Ashes drubbing depressing, humiliating, says Boycott

batsmanFormer England batsman Geoffrey Boycott has described the current team’s 0-5 drubbing in the Ashes series by Australia as “depressing and humiliating”.

“This has been one of the most depressing and humiliating days for English cricket,” Boycott wrote in his column for The Telegraph Sunday when England lost the fifth and final Ashes Test in Sydney inside three days.

“Losing is part of the game, but we’ve lost five Test matches and this (Sydney) has been the worst defeat, because it’s happened in three days. We just collapsed. We almost gave up. It got to the point today where Michael Clarke told his batsmen to just bash runs as quickly as they could,” Boycott wrote.

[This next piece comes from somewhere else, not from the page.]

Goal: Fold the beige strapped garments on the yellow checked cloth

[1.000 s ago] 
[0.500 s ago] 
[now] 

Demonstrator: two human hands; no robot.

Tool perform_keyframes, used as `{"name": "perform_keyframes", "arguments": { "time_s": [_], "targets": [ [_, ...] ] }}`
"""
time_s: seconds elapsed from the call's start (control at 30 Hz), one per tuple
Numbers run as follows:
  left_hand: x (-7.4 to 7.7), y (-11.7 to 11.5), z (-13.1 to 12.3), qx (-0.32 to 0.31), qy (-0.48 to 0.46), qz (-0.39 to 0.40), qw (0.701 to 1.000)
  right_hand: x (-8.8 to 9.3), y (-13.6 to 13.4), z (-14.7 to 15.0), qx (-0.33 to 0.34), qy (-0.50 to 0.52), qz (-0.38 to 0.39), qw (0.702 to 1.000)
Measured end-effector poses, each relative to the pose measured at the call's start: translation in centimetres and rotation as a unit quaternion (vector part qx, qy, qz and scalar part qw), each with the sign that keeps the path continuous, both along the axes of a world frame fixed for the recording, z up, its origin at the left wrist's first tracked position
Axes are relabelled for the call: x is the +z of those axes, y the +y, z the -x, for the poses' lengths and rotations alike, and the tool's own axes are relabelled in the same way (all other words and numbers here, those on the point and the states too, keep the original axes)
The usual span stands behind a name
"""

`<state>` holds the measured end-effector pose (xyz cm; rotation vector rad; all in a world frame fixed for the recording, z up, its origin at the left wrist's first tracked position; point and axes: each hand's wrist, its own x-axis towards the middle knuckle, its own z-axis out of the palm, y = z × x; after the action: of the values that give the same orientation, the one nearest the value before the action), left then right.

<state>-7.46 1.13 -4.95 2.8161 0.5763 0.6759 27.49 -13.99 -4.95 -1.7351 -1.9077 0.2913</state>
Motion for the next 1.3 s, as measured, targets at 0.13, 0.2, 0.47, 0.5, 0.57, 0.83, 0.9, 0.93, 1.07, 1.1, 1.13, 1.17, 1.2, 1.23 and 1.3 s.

“He wasn’t bothered about making too many runs because he had enough confidence that his bowlers only needed two sessions to bowl England out. That’s what’s so upsetting, or should be for the players,” he said referring to scores of 155 and 166 in two innings.

The 73-year-old felt Mitchell Johnson was the lone special bowler Australia had and England should have faced the other bowlers better.

“When you think about it, they only have one special bowler and that’s Mitchell Johnson,” Boycott said of the left-arm fast bowler, who ended with 37 wickets at an average of 13.97.

“The offspinner (Nathan Lyon), who has done very well, used to be a groundsman and he’s getting a bucketful of wickets. And Harris (Ryan)? Damn good bowler but he’s got a wonky knee and he should be no different, as a quality bowler, to Jimmy Anderson or any of our bowlers.”

“Siddle’s (Peter) a straightforward, honest workhorse, just a good bowler. But they’re supposed to be good bowlers in Test cricket. If you were playing a county match years ago, you wouldn’t have had a sleepless night about facing Siddle or Harris. You’d have just said, ‘Ah, good bowlers’,” said the cricketer turned commentator.

Boycott said the whitewash was more embarrassing than the one suffered down under in 2006-07.

“This has been embarrassing, because I can’t remember a series where England have played so poorly and batted so badly. Losing 5-0 in 2006-07 was upsetting, but they had some great players. Where are the great players in this side?”

“Australia had plans, confidence, conviction, they’ve gone at us hard, and we have been awful. So the gap has been enormous, yet on a piece of paper you would say there is nothing to choose between these two teams. It hasn’t turned out like that,” concluded Boycott.